To solve the problem, you must carefully simulate the process that is described in the condition. When implementing it is convenient to use built-in tools for maintaining the queue. In the queues themselves, you can store, for example, the number of the person who bought the corresponding gift. Then the next visit is as follows. Take the item from the queue, which corresponds to the person going to visit. If his turn is empty, then we will assume that an item was taken from the queue that corresponds to this person. After that, add this item to the queue, which corresponds to the person to whom they came to visit. If the value of the added item is equal to the queue number to which it was added, then YES must be output, otherwise NO.

Task D. SNM
Idea: Artem Vasilyev
Realization: Artem Vasilyev
Analysis: Artem Vasilyev

In the problem, the implementation of a system of non-intersecting sets with rank heuristics was described, but without a compression path heuristics. We will solve the problem for each root tree independently; we should also consider the case of the presence of cycles.

Although the rank array was not specified in the input data, it is easy to understand that without compressing the paths, rank _i is the height of the subtree with vertex i at the root. Also note that the algorithm is designed so that rank _i each time increases by no more than one, and after the vertex is suspended from another, its parent and rank do not change, so you can build from leaves to root.

Consider a subtree with root at u . If rank _u = r , then children with rank 0, 1, ..., r -1 must exist at the vertex u . It is easy to show that this condition is sufficient: if the union operations are performed in order of increasing the son’s rank, all operations will be completed correctly.

Hence the solution for a single tree:

1. Recursively build a solution for all children of the root of the tree.
2. We verify that for all h from 0 to rank _root - 1 there is a son with rank h .
3. We perform union operations ( root , child _i ) in order of increasing the rank of child _i .

It is also possible to implement SNM and directly perform all operations, checking that the resulting parent array coincided with the desired one.

Solution time is O ( n log ( n )).

Task E. Nanobots
Idea: Vitaly Aksyonov
Realization: Andrey Komarov
Analysis: Andrey Komarov

In the task, it is required to transfer all nanorobots from the upper left to the lower right for the minimum number of actions of moving or splitting into two parts.

We will solve this problem using dynamic programming. Denote by dp [ w ] [ x ] [ y ] the minimum number of steps for which you can bring a robot with a mass w from a cell ( x , y ) to the final cell ( n , m ). The initial values dp [ w ] [ n ] [ m ] = 0 indicate that there is no need to go from the target cell. After dp is calculated, the answer will be contained in the dp [ w ] [1] [1] cell.

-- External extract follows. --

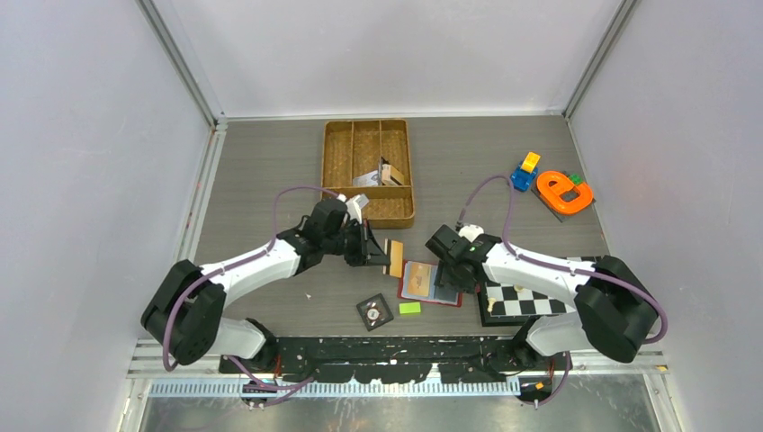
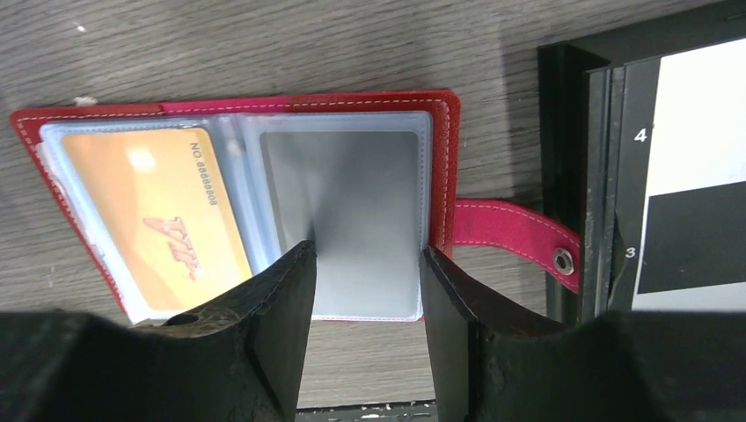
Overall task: Put the credit cards into the card holder
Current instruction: Move the card holder to the center of the board.
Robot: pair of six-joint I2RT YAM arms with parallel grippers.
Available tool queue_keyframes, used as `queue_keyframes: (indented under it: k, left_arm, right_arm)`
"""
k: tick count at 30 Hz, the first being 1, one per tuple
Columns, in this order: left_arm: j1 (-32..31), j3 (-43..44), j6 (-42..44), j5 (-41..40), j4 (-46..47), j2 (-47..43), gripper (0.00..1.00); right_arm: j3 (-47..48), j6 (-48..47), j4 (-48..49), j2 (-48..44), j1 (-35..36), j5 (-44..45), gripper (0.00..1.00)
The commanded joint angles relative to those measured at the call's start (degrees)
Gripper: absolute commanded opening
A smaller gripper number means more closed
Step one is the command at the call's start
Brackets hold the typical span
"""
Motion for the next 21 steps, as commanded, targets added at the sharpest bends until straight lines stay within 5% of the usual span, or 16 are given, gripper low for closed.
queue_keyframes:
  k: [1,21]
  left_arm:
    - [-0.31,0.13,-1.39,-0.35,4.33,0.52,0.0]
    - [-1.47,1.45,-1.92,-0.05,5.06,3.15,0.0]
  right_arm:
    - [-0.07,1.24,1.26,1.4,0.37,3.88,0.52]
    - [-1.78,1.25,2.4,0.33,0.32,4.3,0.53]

Learn to count dp . To calculate dp [ w ] [ i ] [ j ], let's do one of two things:

• We will reach the finish without breaking the robot apart. To do this, using a detour to the depth, we find the shortest path to the finish line on the supporting cells.
• Or we will reach some cell, we will break into two parts and we will reach them from there.

So that there are no problems with understanding the order in which the values ​​of the dynamics should be considered, it can be considered lazy. The final complexity of the algorithm: O ( w ² n ² m ² ).